Sherlock was silent, mind working to hypothesize the emergency.
“Danny’s getting close. I’m going to see if I can help,” John offered a hint.
“Danny?” Sherlock echoed, looking at him blankly.
“Yes, Danny. Mrs. Turner’s nephew?” John sighed, exasperated. “Surely you’ve heard Mrs. Hudson talking about him?”
The blank look remained unchanged.
John shook his head. “Right,” he threw his right hand up, the left clenching into the handle of his medical bag. “Irrelevant. Deleted. Whatever.” He sighed again and turned back toward the stairs. “I have to go.”
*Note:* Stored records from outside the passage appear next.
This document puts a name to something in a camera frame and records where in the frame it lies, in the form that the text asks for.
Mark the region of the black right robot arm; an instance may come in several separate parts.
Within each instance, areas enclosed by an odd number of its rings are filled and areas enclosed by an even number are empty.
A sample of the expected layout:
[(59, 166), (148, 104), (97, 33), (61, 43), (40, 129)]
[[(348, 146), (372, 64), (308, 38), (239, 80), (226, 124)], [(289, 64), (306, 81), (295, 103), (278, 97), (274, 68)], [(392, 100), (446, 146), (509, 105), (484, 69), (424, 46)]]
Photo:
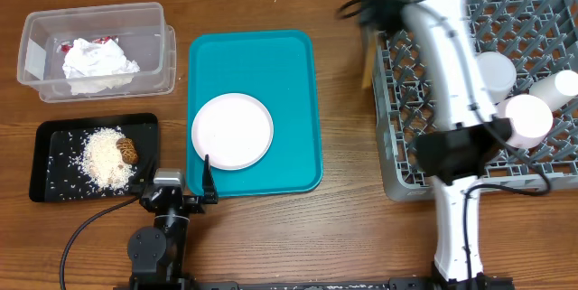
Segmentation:
[(486, 276), (479, 256), (479, 201), (486, 163), (511, 151), (513, 128), (499, 117), (475, 60), (466, 0), (362, 0), (383, 31), (409, 30), (433, 83), (435, 131), (415, 140), (415, 158), (431, 178), (437, 249), (430, 289), (511, 289)]

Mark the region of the large pink plate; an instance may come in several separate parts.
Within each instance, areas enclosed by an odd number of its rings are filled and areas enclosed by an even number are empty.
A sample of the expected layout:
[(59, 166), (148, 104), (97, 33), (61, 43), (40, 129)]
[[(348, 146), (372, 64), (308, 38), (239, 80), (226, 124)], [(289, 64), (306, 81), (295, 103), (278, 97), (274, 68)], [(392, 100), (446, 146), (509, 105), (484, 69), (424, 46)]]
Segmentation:
[(220, 170), (235, 171), (256, 164), (269, 150), (274, 122), (268, 109), (247, 94), (212, 98), (195, 115), (191, 142), (197, 155)]

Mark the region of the grey bowl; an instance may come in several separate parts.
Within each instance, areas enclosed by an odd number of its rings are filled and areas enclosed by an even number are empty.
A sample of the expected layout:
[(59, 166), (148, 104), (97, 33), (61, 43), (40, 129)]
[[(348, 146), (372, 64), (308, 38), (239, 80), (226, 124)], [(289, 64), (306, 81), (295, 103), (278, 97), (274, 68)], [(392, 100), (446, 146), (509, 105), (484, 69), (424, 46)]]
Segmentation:
[(476, 57), (480, 75), (489, 92), (490, 100), (497, 104), (507, 98), (512, 90), (517, 72), (512, 61), (505, 55), (486, 51)]

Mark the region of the white paper cup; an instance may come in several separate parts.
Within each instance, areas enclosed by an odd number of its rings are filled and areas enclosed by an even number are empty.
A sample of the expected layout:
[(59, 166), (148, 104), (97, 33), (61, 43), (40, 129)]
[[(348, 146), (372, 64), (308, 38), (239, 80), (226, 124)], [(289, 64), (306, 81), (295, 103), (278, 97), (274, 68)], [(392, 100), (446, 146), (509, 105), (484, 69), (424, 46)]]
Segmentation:
[(577, 88), (577, 73), (561, 70), (534, 83), (529, 94), (543, 100), (551, 111), (556, 111), (577, 96)]

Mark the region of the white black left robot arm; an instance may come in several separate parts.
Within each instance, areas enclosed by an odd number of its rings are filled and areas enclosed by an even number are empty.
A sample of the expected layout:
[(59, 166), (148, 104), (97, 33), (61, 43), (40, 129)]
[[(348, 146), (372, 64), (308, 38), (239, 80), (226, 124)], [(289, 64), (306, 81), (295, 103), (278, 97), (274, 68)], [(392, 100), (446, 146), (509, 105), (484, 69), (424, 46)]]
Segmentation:
[(203, 214), (219, 195), (210, 158), (204, 158), (202, 195), (187, 195), (179, 169), (144, 168), (144, 177), (131, 185), (139, 204), (154, 215), (154, 224), (137, 230), (128, 240), (132, 262), (131, 289), (197, 289), (194, 278), (182, 269), (190, 216)]

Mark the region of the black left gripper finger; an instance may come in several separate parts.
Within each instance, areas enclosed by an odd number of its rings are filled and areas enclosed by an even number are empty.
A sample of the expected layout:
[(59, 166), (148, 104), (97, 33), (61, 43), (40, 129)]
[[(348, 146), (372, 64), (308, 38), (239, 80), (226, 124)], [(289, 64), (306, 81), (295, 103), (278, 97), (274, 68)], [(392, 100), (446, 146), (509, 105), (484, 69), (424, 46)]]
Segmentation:
[(129, 192), (142, 193), (147, 185), (152, 182), (157, 166), (157, 156), (150, 157), (145, 166), (135, 173), (135, 176), (129, 183)]
[(204, 157), (202, 189), (204, 191), (203, 197), (205, 200), (216, 200), (218, 198), (218, 192), (211, 171), (210, 156), (208, 154)]

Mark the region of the wooden chopstick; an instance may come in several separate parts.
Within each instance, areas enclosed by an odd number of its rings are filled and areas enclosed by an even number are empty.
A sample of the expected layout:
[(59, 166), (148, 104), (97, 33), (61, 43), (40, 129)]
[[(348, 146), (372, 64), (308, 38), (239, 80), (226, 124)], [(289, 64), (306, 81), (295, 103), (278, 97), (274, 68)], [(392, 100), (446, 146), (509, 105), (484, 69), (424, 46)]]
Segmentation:
[(367, 41), (364, 48), (364, 67), (362, 72), (361, 88), (369, 89), (372, 85), (372, 75), (377, 54), (377, 38), (375, 31), (367, 33)]

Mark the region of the red foil wrapper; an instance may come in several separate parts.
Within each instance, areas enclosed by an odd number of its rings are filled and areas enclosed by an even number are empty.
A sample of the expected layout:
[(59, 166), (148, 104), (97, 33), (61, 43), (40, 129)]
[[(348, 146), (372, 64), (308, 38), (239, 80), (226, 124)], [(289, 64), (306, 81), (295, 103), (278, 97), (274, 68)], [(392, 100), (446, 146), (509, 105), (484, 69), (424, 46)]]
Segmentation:
[[(100, 38), (97, 38), (95, 40), (92, 40), (93, 43), (99, 43), (99, 44), (104, 44), (108, 41), (118, 42), (118, 36), (117, 35), (109, 35), (109, 36), (104, 36), (104, 37), (100, 37)], [(73, 47), (73, 42), (66, 41), (66, 42), (63, 42), (60, 44), (58, 51), (67, 53), (72, 47)]]

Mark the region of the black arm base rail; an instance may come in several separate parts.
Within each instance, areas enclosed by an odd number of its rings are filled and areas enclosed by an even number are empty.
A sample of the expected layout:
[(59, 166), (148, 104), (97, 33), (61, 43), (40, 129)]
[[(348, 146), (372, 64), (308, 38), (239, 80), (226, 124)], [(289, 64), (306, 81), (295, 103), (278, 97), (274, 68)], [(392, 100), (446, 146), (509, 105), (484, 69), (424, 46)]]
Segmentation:
[(386, 282), (238, 284), (236, 282), (200, 283), (187, 281), (168, 285), (123, 285), (114, 290), (184, 289), (184, 290), (514, 290), (512, 278), (478, 276), (471, 281), (443, 285), (432, 277), (393, 277)]

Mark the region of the white napkin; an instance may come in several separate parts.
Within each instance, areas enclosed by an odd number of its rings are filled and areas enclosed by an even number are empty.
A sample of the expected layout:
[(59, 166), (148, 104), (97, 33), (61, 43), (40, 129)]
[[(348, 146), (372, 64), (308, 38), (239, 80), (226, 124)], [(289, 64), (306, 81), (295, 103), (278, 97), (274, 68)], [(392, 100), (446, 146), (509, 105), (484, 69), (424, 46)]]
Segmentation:
[(66, 53), (62, 70), (71, 94), (76, 96), (122, 87), (133, 80), (132, 74), (140, 67), (125, 56), (117, 42), (99, 44), (78, 38)]

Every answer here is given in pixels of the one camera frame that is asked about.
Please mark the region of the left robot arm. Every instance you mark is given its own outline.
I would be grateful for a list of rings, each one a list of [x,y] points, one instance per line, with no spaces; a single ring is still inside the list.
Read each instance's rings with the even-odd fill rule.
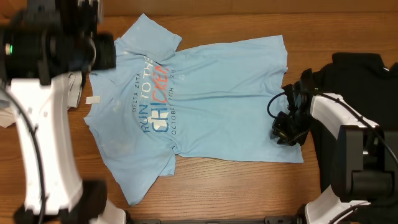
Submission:
[[[26,193],[15,223],[120,223],[131,218],[103,180],[83,180],[68,122],[68,76],[116,66],[113,36],[99,33],[99,1],[29,1],[1,27],[1,93],[16,118]]]

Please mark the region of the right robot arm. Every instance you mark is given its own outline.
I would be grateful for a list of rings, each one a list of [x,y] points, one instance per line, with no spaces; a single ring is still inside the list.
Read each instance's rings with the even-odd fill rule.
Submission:
[[[319,121],[336,139],[329,186],[296,215],[267,217],[265,223],[339,223],[361,208],[397,203],[397,131],[354,110],[341,95],[320,91],[311,70],[283,87],[288,113],[274,116],[271,137],[278,144],[303,145],[310,123]]]

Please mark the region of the light blue printed t-shirt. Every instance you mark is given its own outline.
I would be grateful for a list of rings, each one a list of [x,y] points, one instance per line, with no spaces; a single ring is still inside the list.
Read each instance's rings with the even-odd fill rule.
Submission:
[[[271,138],[287,110],[281,35],[178,50],[181,37],[145,15],[115,41],[116,67],[90,73],[96,102],[85,117],[128,204],[176,158],[303,161],[299,146]]]

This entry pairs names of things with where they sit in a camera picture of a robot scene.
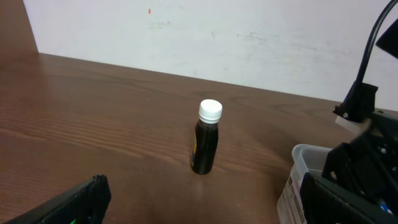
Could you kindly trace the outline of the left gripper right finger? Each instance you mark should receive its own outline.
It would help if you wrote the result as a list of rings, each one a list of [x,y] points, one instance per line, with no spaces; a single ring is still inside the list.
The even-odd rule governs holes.
[[[308,172],[300,196],[308,224],[397,224],[396,215]]]

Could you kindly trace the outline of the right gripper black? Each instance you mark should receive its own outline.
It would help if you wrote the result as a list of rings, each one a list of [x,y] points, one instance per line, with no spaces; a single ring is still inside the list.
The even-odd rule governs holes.
[[[328,153],[322,177],[376,205],[397,205],[397,118],[379,110],[361,123],[335,123],[356,137]]]

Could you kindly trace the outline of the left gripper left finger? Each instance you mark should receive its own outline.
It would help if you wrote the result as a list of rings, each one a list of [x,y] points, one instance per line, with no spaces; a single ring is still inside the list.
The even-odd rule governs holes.
[[[111,201],[105,175],[94,175],[6,224],[101,224]]]

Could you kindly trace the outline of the blue fever patch packet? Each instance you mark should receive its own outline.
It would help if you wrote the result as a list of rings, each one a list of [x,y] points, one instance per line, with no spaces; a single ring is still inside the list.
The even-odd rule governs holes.
[[[383,211],[385,211],[385,212],[387,212],[387,213],[392,214],[392,211],[389,209],[387,203],[386,203],[383,199],[380,199],[380,200],[378,201],[378,207],[379,207],[381,210],[383,210]]]
“Danny is dying,” Sherlock pronounced.
John instantly recognized that tone. That ‘I’ve just discovered something interesting and I’m going to dig in and study it’ tone. “Oh, no,” he insisted, spinning on his heel to find Sherlock standing up.
“No, what?” Sherlock asked, petulant and oblivious in equal measures.
“No, you are not coming,” John planted himself in the open doorway, holding his ground.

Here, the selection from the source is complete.